# SUPPLIED MATERIAL
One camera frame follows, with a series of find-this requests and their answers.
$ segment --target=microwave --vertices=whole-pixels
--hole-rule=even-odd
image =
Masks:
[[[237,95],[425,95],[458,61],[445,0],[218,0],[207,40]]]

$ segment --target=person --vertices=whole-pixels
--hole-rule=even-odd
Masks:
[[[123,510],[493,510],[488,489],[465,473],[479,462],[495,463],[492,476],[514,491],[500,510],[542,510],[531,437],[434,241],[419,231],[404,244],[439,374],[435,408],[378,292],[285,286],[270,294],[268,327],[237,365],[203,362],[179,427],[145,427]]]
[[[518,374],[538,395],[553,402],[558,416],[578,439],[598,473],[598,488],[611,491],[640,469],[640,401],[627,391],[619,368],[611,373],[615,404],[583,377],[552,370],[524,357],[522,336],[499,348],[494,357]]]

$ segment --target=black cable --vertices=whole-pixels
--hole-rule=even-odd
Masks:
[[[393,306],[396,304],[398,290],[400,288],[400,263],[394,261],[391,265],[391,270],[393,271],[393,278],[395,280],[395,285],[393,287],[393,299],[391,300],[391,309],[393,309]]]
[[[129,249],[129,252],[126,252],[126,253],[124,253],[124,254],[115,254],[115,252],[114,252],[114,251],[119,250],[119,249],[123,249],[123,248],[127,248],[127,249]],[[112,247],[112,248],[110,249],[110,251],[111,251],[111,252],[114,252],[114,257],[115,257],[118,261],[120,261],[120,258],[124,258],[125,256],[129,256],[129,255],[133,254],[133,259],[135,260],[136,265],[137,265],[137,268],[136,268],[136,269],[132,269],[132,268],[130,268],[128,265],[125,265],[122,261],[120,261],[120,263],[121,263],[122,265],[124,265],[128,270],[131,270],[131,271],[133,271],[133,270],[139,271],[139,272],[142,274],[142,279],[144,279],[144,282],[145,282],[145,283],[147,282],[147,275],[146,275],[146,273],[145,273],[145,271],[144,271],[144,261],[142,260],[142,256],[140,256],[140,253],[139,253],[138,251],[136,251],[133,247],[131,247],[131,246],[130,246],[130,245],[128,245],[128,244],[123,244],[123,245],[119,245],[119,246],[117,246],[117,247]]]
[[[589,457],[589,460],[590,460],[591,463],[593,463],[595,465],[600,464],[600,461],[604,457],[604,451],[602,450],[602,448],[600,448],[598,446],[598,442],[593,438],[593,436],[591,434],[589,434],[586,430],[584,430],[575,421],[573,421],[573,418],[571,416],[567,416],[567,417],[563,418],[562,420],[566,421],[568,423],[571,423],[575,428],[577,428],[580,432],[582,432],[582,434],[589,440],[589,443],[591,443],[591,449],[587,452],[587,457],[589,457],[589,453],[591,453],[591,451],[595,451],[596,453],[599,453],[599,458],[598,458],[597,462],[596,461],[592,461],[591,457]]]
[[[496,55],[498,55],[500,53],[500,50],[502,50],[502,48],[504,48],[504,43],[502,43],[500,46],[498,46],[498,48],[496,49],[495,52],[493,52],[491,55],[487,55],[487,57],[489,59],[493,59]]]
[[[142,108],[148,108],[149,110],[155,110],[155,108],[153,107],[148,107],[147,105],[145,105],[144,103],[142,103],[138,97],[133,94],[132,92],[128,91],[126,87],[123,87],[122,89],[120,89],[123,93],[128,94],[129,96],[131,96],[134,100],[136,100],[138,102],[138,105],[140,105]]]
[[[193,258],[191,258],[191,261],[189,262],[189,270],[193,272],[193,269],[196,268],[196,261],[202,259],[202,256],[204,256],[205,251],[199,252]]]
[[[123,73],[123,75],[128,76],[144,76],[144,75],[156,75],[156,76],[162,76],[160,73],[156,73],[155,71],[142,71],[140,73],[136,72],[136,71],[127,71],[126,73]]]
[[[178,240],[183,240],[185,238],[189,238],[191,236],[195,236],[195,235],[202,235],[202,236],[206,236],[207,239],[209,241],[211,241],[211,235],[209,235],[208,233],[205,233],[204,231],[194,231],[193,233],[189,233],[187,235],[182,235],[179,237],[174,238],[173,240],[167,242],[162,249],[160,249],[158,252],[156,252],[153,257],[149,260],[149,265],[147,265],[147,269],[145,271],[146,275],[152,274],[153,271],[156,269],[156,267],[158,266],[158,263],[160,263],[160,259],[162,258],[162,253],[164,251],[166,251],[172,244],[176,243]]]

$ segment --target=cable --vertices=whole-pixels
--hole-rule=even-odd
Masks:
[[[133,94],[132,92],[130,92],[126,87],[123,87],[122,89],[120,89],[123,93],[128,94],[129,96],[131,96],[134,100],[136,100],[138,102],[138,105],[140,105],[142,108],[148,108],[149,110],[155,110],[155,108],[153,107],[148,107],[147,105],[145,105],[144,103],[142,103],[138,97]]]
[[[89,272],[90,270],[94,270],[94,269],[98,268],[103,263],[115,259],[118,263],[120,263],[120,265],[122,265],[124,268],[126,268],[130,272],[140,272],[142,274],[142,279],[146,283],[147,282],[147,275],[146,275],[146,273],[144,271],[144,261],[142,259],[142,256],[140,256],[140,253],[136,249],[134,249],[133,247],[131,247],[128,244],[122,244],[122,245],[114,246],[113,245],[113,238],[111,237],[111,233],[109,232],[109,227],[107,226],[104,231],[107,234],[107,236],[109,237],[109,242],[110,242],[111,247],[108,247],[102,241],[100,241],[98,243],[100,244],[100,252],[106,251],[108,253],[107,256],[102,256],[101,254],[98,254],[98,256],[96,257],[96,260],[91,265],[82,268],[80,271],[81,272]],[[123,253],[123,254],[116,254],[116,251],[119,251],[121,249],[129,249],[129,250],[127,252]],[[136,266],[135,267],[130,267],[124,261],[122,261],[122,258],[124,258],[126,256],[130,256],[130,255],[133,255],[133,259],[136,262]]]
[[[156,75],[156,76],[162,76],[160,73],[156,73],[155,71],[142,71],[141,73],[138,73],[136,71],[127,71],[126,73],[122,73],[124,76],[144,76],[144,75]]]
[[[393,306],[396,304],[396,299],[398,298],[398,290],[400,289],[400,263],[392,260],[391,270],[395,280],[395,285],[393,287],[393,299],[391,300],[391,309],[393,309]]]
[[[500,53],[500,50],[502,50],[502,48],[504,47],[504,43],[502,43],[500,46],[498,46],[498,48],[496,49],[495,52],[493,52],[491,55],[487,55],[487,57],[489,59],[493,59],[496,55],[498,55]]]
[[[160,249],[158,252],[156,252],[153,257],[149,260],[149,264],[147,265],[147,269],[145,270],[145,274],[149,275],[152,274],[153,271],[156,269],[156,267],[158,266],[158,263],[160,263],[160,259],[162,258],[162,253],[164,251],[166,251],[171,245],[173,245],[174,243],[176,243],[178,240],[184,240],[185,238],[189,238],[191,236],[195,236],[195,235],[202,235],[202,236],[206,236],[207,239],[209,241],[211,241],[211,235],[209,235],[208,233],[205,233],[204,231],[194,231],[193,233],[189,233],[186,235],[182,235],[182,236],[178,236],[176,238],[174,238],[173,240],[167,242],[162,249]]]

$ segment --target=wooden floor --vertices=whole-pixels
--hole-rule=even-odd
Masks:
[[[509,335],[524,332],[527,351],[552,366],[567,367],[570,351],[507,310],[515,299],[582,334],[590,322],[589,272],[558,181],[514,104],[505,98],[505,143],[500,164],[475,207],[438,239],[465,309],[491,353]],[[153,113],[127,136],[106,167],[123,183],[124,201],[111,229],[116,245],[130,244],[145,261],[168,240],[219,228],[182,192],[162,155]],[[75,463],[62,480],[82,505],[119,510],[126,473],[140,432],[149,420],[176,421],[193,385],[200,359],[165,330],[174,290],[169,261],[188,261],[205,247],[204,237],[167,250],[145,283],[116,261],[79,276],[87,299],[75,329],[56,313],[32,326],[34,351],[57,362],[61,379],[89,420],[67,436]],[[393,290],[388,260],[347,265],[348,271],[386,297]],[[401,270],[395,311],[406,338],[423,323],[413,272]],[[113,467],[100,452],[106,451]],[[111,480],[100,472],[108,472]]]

==

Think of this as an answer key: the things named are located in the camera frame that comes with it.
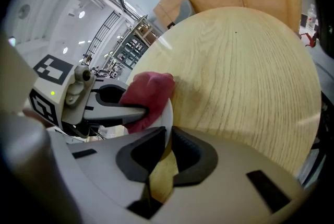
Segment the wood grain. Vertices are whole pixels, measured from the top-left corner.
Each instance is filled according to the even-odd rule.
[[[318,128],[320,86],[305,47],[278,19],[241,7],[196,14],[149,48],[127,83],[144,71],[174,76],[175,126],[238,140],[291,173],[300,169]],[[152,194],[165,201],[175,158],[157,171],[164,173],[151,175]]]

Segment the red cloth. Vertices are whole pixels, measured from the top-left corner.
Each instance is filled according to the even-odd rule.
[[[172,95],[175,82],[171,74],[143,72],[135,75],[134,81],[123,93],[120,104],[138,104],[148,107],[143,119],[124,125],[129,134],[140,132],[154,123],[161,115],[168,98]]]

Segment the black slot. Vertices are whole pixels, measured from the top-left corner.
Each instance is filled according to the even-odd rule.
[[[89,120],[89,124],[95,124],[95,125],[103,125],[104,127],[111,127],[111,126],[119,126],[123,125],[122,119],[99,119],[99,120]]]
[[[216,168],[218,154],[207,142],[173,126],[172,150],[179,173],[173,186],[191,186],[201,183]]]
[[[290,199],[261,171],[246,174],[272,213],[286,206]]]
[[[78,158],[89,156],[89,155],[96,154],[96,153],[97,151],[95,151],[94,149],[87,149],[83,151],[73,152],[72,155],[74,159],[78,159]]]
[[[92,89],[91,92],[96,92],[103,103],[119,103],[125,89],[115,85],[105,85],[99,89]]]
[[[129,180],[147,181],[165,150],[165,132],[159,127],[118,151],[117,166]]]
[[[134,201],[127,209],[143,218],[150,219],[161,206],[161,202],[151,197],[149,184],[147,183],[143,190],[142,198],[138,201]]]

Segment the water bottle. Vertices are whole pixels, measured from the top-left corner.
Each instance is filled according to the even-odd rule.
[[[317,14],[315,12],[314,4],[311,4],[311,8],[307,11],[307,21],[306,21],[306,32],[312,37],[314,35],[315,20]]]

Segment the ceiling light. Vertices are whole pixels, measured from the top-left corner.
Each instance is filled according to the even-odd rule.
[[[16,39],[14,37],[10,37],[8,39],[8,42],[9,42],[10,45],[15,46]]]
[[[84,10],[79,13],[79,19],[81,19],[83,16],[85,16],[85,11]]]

---

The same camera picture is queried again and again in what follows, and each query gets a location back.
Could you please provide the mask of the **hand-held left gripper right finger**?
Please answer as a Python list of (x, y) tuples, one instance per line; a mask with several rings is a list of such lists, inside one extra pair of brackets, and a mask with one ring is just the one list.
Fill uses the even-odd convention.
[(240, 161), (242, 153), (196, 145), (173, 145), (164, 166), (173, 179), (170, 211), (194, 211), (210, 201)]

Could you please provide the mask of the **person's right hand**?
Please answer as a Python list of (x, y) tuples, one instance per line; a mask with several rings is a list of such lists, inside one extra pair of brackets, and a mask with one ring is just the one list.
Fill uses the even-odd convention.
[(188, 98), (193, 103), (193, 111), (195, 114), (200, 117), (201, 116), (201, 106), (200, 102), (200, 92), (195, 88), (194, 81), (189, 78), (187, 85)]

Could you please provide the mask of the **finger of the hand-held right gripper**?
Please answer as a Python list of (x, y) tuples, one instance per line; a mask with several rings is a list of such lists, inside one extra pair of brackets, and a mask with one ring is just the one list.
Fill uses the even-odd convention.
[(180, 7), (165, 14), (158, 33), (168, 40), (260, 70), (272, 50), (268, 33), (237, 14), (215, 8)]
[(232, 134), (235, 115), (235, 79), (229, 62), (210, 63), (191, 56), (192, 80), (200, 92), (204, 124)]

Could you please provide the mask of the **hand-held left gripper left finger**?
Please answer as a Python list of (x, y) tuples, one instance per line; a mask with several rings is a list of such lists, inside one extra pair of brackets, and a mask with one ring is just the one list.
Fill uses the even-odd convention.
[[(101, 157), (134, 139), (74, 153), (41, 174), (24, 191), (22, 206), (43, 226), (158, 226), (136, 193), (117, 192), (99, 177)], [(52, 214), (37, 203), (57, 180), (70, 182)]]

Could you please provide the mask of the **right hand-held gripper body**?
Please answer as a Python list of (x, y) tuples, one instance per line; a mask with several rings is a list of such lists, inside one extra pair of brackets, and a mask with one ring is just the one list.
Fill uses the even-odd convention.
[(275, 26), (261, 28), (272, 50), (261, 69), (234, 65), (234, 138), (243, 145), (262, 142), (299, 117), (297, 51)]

# TASK PROMPT
Going through the listing above, tally the lines that contain the word "frame" and state the total alone.

# RESULT BELOW
2